▶ **How to complete this task**:
The word "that" may appear in lines of the data; say how many such lines there are, with nothing beyond the number.

▶ **Data for analysis**:
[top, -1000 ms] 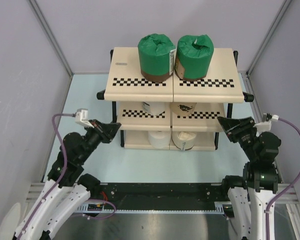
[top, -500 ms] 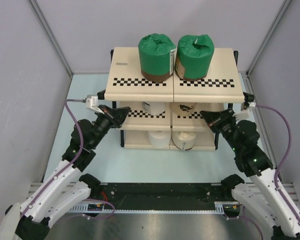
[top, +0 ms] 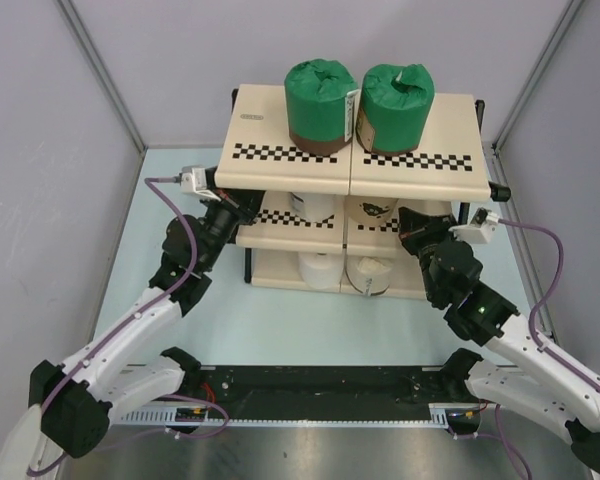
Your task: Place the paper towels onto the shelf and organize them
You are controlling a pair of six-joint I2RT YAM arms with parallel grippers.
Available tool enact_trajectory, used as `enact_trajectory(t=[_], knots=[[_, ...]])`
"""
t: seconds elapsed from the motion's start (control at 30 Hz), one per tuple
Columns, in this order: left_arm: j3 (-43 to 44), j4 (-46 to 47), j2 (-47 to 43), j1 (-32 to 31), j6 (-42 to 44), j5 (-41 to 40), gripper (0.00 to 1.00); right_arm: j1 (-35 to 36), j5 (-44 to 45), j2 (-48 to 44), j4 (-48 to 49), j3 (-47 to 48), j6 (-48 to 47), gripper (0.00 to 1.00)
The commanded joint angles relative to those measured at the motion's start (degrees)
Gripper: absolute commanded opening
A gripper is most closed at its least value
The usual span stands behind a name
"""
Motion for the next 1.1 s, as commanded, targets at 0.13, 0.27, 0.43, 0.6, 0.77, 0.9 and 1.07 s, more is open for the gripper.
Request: enact_trajectory(t=[0.13, 0.27, 0.43, 0.6, 0.77, 0.9, 1.07], knots=[[1.6, 1.5, 6.5, -1.3, 0.7, 3.1, 0.0, -0.9, 8.5, 2.5, 8.1, -0.7, -1.0, 0.0], [-0.7, 2.3, 4.9, -3.3, 0.4, 1.7, 0.0, -1.0, 9.1, 2.7, 8.2, -1.4, -0.6, 0.0], [-7.1, 5.3, 0.9, -8.1, -1.4, -5.6, 0.0, -1.3, 9.3, 0.6, 7.4, -2.9, -0.3, 0.0], [-11.3, 7.7, -2.8, -13.4, -3.4, -15.4, 0.0, -2.2, 8.3, -0.4, 6.5, -3.5, -0.4, 0.0], [-12.5, 14.0, 0.2, -14.1, -7.2, -19.5, 0.0, -3.8, 6.1, -0.7, 6.0, -3.5, -0.2, 0.0], [-11.7, 19.6, 3.9, -14.1, -10.8, -20.6, 0.0, -5.3, 4.8, -1.1, 5.9, -3.5, -0.3, 0.0], [-9.5, 24.0, 8.9, -14.1, -14.2, -21.4, 0.0, -7.8, 2.9, -1.7, 5.1, -3.6, 0.2, 0.0]])
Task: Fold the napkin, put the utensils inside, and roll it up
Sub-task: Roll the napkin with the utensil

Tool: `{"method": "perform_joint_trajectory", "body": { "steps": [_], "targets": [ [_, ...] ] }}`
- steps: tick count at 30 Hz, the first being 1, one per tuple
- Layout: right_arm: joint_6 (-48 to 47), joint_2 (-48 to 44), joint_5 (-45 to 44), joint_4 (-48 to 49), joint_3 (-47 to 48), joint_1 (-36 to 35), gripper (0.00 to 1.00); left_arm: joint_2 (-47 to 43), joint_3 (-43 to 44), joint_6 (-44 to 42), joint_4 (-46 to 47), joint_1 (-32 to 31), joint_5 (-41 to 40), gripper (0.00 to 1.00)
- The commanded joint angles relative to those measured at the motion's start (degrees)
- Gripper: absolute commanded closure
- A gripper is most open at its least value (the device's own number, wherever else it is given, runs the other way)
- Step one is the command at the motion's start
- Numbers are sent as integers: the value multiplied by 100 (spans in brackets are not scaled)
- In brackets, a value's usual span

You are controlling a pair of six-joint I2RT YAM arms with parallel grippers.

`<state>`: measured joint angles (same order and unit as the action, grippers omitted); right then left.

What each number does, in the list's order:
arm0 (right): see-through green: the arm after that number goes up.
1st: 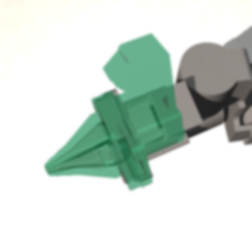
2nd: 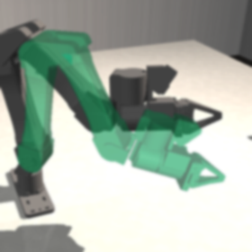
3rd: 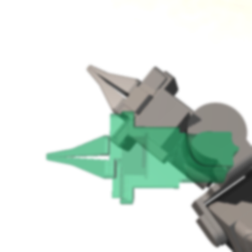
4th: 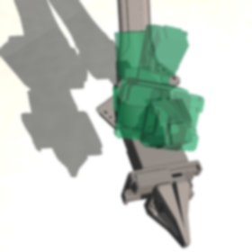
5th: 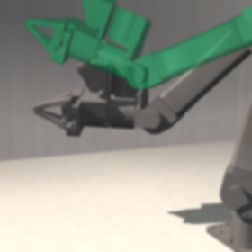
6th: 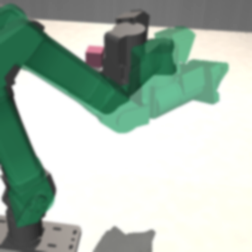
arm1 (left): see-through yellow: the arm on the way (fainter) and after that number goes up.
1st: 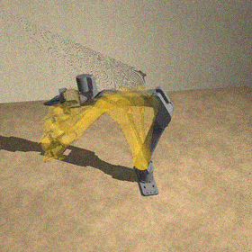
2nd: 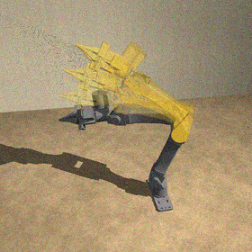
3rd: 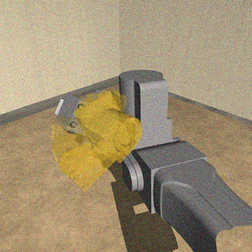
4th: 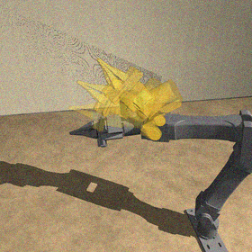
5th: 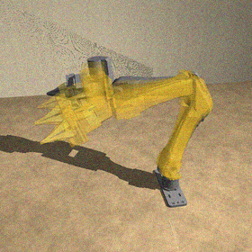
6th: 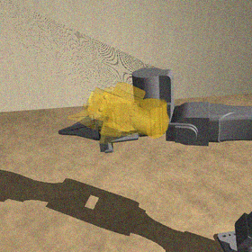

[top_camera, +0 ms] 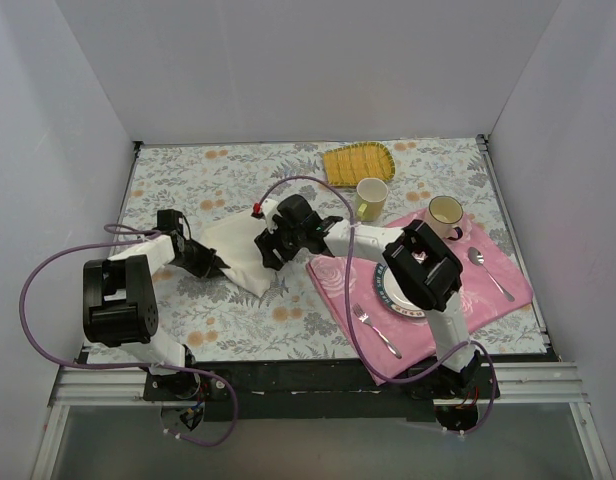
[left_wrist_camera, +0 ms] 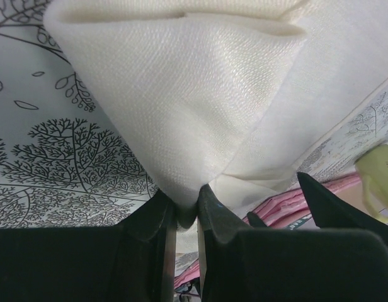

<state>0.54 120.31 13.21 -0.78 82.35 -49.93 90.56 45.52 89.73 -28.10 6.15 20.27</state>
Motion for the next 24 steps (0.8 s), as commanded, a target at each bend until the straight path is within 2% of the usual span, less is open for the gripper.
{"method": "perform_joint_trajectory", "body": {
  "steps": [1, 6, 11, 24],
  "targets": [
    [-1081, -561, -364, -555, 562, -420, 20, 154, 132, -123, -468, 88, -392, 100],
    [-1494, -342, -205, -731, 993, -859, 15, 207, 256, -97, -644, 97, -463, 100],
    [-1670, 53, -644, -731, 1284, -1264, 16, 304, 291, 0, -820, 88, -331, 100],
    [-2093, 493, -1716, -72, 783, -1555, 24, 321, 458, 123, -1049, 97, -59, 100]
  ]
}}
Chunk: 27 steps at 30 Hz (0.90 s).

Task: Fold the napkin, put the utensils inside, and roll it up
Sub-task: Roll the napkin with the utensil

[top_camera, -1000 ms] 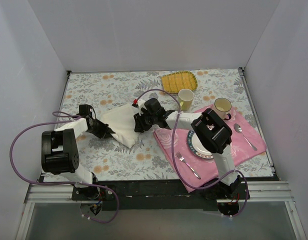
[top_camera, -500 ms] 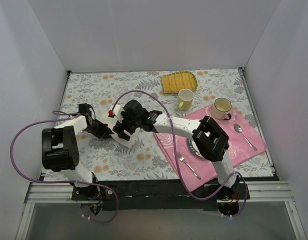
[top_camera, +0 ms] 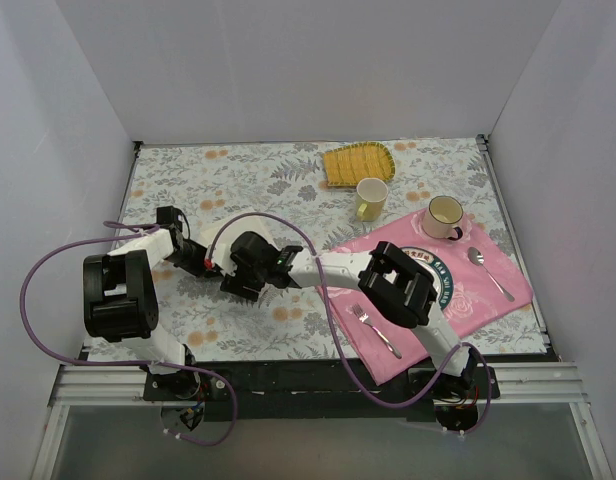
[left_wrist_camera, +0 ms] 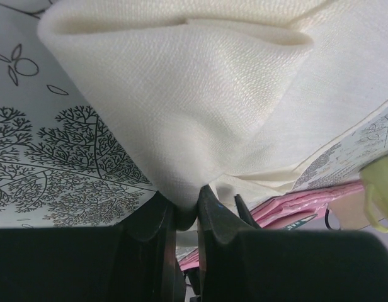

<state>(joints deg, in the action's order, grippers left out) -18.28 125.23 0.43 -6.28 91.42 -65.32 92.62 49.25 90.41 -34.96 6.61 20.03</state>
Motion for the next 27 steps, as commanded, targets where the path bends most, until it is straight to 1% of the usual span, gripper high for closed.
{"method": "perform_joint_trajectory", "body": {
  "steps": [1, 2, 3, 5, 6, 8, 9, 10, 12, 13, 14, 16, 17, 19, 20, 21, 22, 23, 24, 26, 27],
  "targets": [
    [-219, 19, -499, 496, -185, -16, 25, 125, 93, 47, -371, 42, -17, 100],
    [-228, 45, -526, 523, -229, -16, 26, 116, 93, 47, -371, 51, -26, 100],
    [-228, 54, -526, 575, -264, -7, 30, 107, 102, 38, -380, 51, -34, 100],
    [-228, 124, -526, 576, -318, -7, 36, 116, 93, 29, -389, 51, -26, 100],
    [-185, 159, -526, 576, -326, -16, 45, 125, 84, 29, -371, 51, -8, 100],
    [-149, 309, -395, 480, -195, -7, 53, 134, 49, -6, -301, 42, 62, 100],
    [-88, 370, -316, 253, -99, 10, 66, 125, 49, -76, -240, 51, 106, 100],
    [-53, 475, -124, 111, -2, 10, 77, 116, 40, -155, -170, 51, 158, 100],
    [26, 581, 228, -135, 279, 63, 95, 55, -12, -410, 85, 42, 168, 100],
    [192, 634, 482, -284, 332, 81, 98, -6, -73, -471, 199, 51, 142, 100],
    [263, 634, 633, -312, 368, 98, 99, -181, -117, -515, 400, 42, 133, 99],
    [552, 652, 1001, -417, 403, 186, 99, -340, -241, -656, 586, 51, 80, 95],
    [658, 661, 1090, -478, 438, 212, 99, -454, -276, -682, 726, 42, 71, 87],
    [895, 704, 1528, -575, 561, 353, 99, -543, -346, -770, 832, 51, 18, 79],
    [1280, 731, 1748, -654, 605, 423, 99, -621, -372, -805, 903, 51, 27, 70],
    [1475, 766, 1985, -672, 692, 571, 99, -666, -373, -832, 912, 51, 10, 67],
    [1686, 836, 2457, -690, 728, 651, 99, -727, -408, -893, 947, 51, -8, 66],
    [2036, 871, 2619, -699, 755, 713, 99, -832, -434, -928, 999, 51, -34, 63],
    [2196, 906, 2942, -681, 781, 801, 99, -1025, -443, -955, 1009, 42, -87, 55],
    [2407, 1021, 3243, -655, 825, 880, 99, -1289, -496, -1060, 1035, 42, -227, 47],
    [2704, 1047, 3549, -524, 825, 950, 99, -1534, -513, -1087, 1044, 42, -263, 44]
  ]
}}
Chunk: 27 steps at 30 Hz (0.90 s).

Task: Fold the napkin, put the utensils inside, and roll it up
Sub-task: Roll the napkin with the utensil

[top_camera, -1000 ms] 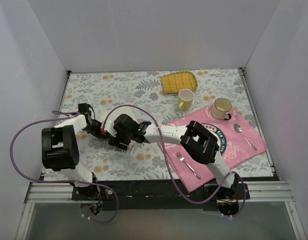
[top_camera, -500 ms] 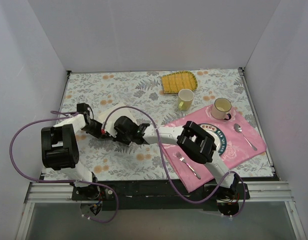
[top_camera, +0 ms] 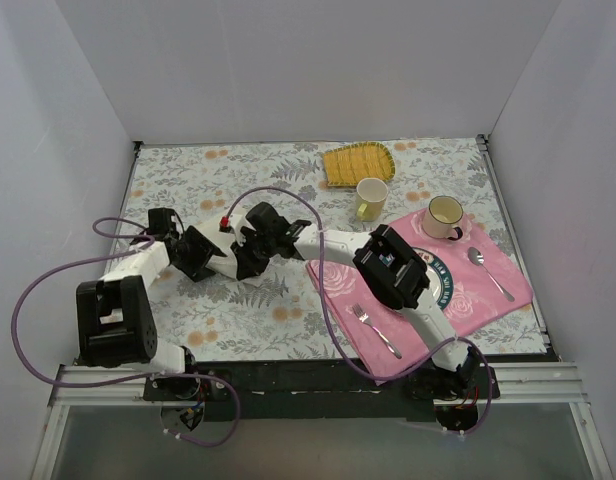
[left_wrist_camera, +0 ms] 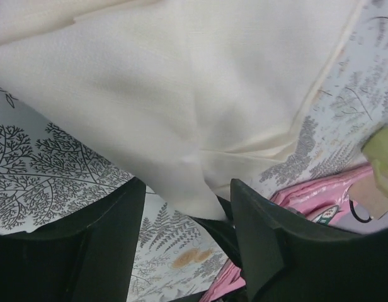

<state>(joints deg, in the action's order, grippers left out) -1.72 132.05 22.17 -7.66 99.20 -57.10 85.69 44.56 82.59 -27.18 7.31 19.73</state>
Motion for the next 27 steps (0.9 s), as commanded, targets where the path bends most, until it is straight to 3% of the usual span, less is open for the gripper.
{"method": "perform_joint_trajectory", "body": {
  "steps": [1, 9, 15, 17, 21, 27],
  "targets": [
    [1207, 461, 1534, -307, 47, 173, 99, -948, -70, -348, 257, -37, -285, 43],
    [3297, 875, 3106, 1325, -382, 586, 99, -1599, -632, -243, 213, -81, -118, 37],
    [5302, 928, 3451, 3585, -1287, 849, 99, -1696, -851, -68, 766, -81, 434, 47],
    [5942, 945, 3443, 4348, -1481, 928, 99, -1626, -975, 46, 1126, -81, 611, 55],
    [6289, 1016, 3390, 4660, -1588, 973, 99, -1468, -1247, 345, 1741, -72, 910, 69],
    [6272, 1007, 3224, 4581, -1667, 973, 99, -1371, -1415, 609, 2428, -81, 1042, 76]
  ]
}}
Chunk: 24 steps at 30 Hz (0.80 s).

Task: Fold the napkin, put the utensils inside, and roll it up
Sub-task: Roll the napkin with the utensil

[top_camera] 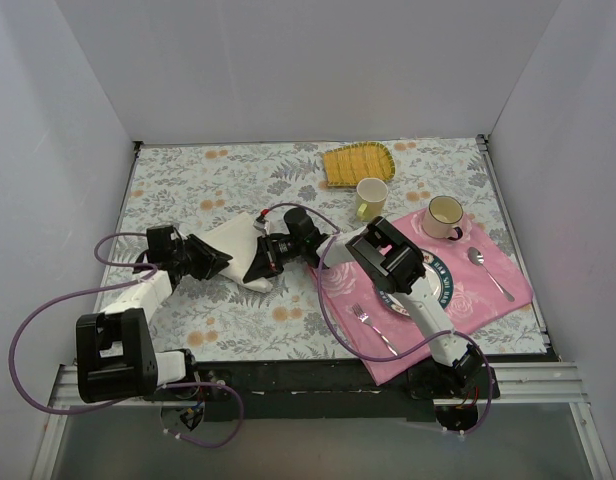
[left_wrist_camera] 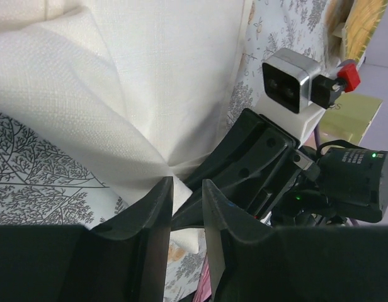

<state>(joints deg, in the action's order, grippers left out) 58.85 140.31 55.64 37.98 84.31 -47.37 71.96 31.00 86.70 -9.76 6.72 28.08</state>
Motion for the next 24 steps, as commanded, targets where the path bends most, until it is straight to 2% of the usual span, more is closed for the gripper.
{"method": "perform_joint_trajectory", "body": {
  "steps": [1, 6, 9, 13, 16, 17, 19, 21, 24],
  "targets": [
    [206, 155, -149, 17, -213, 0, 99, 54, -59, 199, 712, -13, 181, 76],
    [92, 84, -264, -150, -214, 0, 99, 335, -235, 234, 897, -13, -21, 79],
    [-268, -3, -369, -623, -91, 9, 98, 467, -358, 234, 941, -22, -170, 81],
    [-935, -100, -518, -1423, 146, 0, 91, 564, -411, 120, 941, -22, -495, 83],
    [-1761, -171, -685, -2363, 515, 0, 83, 801, -376, 67, 941, -4, -680, 84],
    [-2311, -197, -773, -2991, 629, 0, 77, 863, -358, 67, 941, -4, -672, 84],
    [-2902, -293, -1054, -3627, 1033, 0, 70, 1030, -323, 23, 950, -4, -733, 85],
    [-3691, -416, -1439, -4513, 1323, 0, 59, 1135, -279, -12, 941, 13, -751, 86],
    [-4510, -705, -1827, -5114, 1641, 0, 45, 1355, -156, -65, 871, 14, -769, 86]
  ]
}}
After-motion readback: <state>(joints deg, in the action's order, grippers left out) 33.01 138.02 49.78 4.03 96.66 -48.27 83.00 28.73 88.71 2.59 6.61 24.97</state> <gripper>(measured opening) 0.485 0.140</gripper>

▶ **Result of this task**:
2